TASK REQUIREMENTS: Restate the data below word for word. Leave the images out.

##### INFORMATION PROVIDED

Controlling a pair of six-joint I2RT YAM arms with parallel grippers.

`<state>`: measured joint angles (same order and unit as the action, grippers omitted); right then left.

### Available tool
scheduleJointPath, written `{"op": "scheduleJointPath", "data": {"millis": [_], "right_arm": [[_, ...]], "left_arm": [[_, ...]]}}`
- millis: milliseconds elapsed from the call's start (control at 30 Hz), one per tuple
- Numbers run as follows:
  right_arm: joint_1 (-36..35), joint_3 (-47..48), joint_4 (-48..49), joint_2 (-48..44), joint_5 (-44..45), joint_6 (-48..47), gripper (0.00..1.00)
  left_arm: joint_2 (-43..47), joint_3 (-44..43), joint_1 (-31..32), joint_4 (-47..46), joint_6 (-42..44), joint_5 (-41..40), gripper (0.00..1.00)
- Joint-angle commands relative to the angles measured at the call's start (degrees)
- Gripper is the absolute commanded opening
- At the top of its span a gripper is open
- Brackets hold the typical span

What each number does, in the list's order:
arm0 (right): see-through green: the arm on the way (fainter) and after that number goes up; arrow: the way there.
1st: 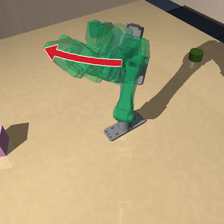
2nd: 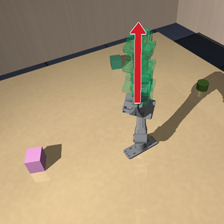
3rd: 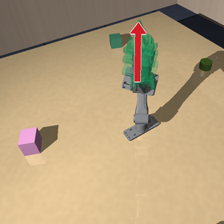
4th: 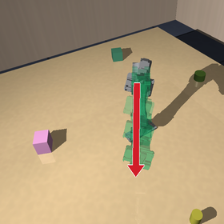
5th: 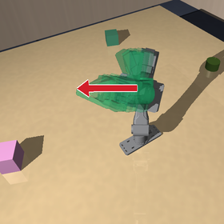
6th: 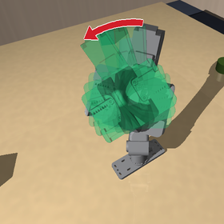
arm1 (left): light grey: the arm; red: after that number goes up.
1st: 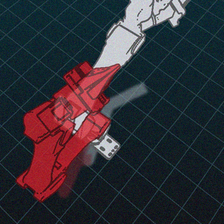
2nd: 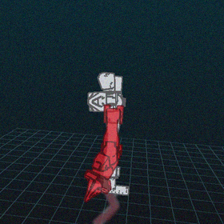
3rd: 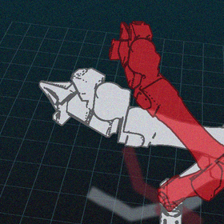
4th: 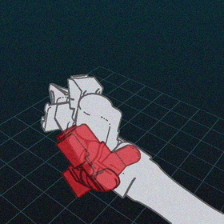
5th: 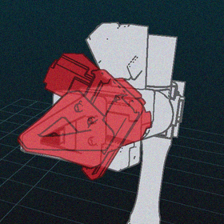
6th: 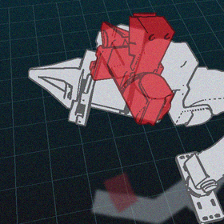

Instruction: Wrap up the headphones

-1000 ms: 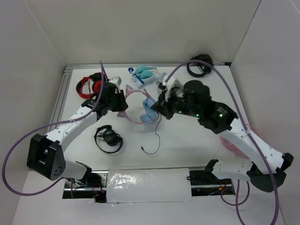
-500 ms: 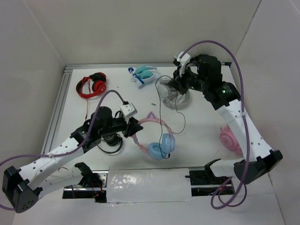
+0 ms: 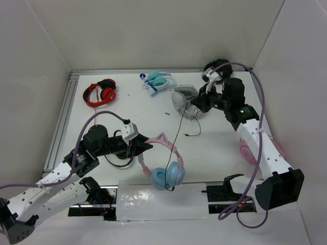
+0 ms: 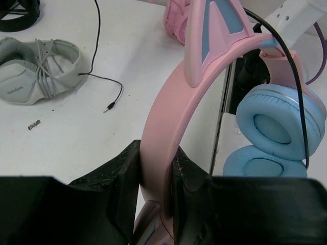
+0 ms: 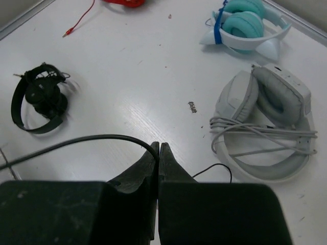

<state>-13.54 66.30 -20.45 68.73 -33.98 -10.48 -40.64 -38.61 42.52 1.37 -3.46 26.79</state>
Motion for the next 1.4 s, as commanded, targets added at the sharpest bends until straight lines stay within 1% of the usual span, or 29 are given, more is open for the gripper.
{"op": "scheduleJointPath", "data": {"millis": [0,133,233,300,333,433,500,533,700,800,833,933,1133,1200,1300,1367], "right_arm": [[2.4,-3.5,13.0,-4.0,1.6,7.9,0.0],[4.3,-8.8,19.6,-7.3,5.6,13.8,0.0],[5.1,-10.4,20.2,-9.7,5.9,15.0,0.0],[5.3,-10.8,20.2,-10.2,5.9,15.5,0.0],[5.2,-11.1,22.0,-10.2,5.5,15.5,0.0],[5.3,-11.7,22.7,-10.5,7.6,17.0,0.0],[5.9,-12.5,24.2,-11.1,6.7,17.8,0.0],[6.0,-12.8,25.2,-11.2,6.6,18.9,0.0],[6.1,-12.4,26.2,-11.7,7.8,20.4,0.0],[6.1,-12.9,26.9,-12.2,10.1,21.4,0.0],[6.2,-13.0,26.9,-12.2,10.6,21.6,0.0],[6.2,-12.3,24.8,-10.8,13.1,21.6,0.0],[8.5,-16.2,28.6,-11.1,15.4,26.1,0.0],[9.1,-16.8,29.9,-11.5,15.4,27.8,0.0],[9.1,-17.0,29.9,-11.0,12.4,27.2,0.0],[8.9,-16.2,28.6,-8.6,8.7,26.0,0.0]], "left_arm": [[1.3,-3.3,0.5,-4.6,-4.4,1.0,0.0],[0.8,-5.0,0.5,-3.0,-8.7,-4.4,0.0],[0.3,-6.5,0.5,-1.5,-11.6,-7.4,0.0],[0.5,-6.0,0.5,-1.7,-12.3,-7.2,0.0],[0.5,-5.9,0.5,-2.0,-12.6,-7.2,0.0],[0.2,-6.0,0.5,-1.6,-13.5,-6.3,0.0],[-0.4,-6.6,0.5,-1.5,-13.8,-6.0,0.0],[-0.7,-6.7,0.5,0.0,-14.3,-6.0,0.0],[-3.6,-7.5,0.5,1.6,-16.9,-6.5,0.0],[-5.9,-8.1,0.5,1.7,-19.0,-6.1,0.0],[-6.5,-8.0,0.5,1.2,-18.8,-4.4,0.0],[-6.7,-7.8,0.5,0.2,-19.9,-2.8,0.0],[-5.9,-8.5,0.5,1.9,-21.1,-3.6,0.0],[-5.7,-8.8,0.5,2.5,-21.6,-3.7,0.0],[-5.3,-8.5,0.5,1.4,-21.8,-2.3,0.0],[-5.1,-8.3,0.5,-0.4,-22.0,-0.2,0.0]]}}
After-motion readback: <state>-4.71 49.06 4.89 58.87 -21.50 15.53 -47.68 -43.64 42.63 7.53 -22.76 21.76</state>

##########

EXPECTED ANSWER:
Controlling a pair of six-joint I2RT YAM arms with parallel grippers.

`<state>`: measured joint angles (same order and unit as the action, grippers omitted); right then left.

### Available tool
scheduleJointPath, written `{"op": "scheduleJointPath", "data": {"millis": [_], "right_arm": [[_, ...]], "left_arm": [[_, ...]]}}`
- millis: milliseconds elapsed from the call's start (control at 30 Hz), one per tuple
- Numbers run as follows:
  right_arm: joint_1 (-36..35), joint_3 (-47..48), joint_4 (-48..49), joint_2 (-48..44), joint_5 (-44..45), joint_6 (-48..47), gripper (0.00..1.00)
  left_arm: joint_2 (-43..47), joint_3 (-44..43), joint_1 (-31..32), joint_4 (-47..46), joint_6 (-42..44), joint_5 (-41..40), gripper (0.00..1.00)
- Joint-angle commands relative to the angles measured at the call's start (degrees)
- Gripper is the absolute commanded opening
- At the top of its span a gripper is open
- Brackets hold the typical span

What each number does, in the list's order:
arm0 (right): see-through green: the arm on the way (fainter) and after that number goes up; arrow: the way there.
1st: 
2nd: 
3rd: 
4th: 
5th: 
6th: 
arm1 (left): light grey: the arm; red: after that number goes up.
1st: 
2nd: 
3rd: 
4th: 
5th: 
6th: 

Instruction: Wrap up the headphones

-1000 ms: 
-500 ms: 
+0 ms: 
+0 ms: 
+0 ms: 

<state>-13.54 66.30 -20.45 68.73 -33.98 -10.48 -40.64 -38.61 42.52 1.37 -3.46 26.79</state>
Motion for the next 1.4 s, as commanded, targets added at the sharpest bends until straight lines stay within 1% of the usual span, or 29 are given, more is open for the gripper.
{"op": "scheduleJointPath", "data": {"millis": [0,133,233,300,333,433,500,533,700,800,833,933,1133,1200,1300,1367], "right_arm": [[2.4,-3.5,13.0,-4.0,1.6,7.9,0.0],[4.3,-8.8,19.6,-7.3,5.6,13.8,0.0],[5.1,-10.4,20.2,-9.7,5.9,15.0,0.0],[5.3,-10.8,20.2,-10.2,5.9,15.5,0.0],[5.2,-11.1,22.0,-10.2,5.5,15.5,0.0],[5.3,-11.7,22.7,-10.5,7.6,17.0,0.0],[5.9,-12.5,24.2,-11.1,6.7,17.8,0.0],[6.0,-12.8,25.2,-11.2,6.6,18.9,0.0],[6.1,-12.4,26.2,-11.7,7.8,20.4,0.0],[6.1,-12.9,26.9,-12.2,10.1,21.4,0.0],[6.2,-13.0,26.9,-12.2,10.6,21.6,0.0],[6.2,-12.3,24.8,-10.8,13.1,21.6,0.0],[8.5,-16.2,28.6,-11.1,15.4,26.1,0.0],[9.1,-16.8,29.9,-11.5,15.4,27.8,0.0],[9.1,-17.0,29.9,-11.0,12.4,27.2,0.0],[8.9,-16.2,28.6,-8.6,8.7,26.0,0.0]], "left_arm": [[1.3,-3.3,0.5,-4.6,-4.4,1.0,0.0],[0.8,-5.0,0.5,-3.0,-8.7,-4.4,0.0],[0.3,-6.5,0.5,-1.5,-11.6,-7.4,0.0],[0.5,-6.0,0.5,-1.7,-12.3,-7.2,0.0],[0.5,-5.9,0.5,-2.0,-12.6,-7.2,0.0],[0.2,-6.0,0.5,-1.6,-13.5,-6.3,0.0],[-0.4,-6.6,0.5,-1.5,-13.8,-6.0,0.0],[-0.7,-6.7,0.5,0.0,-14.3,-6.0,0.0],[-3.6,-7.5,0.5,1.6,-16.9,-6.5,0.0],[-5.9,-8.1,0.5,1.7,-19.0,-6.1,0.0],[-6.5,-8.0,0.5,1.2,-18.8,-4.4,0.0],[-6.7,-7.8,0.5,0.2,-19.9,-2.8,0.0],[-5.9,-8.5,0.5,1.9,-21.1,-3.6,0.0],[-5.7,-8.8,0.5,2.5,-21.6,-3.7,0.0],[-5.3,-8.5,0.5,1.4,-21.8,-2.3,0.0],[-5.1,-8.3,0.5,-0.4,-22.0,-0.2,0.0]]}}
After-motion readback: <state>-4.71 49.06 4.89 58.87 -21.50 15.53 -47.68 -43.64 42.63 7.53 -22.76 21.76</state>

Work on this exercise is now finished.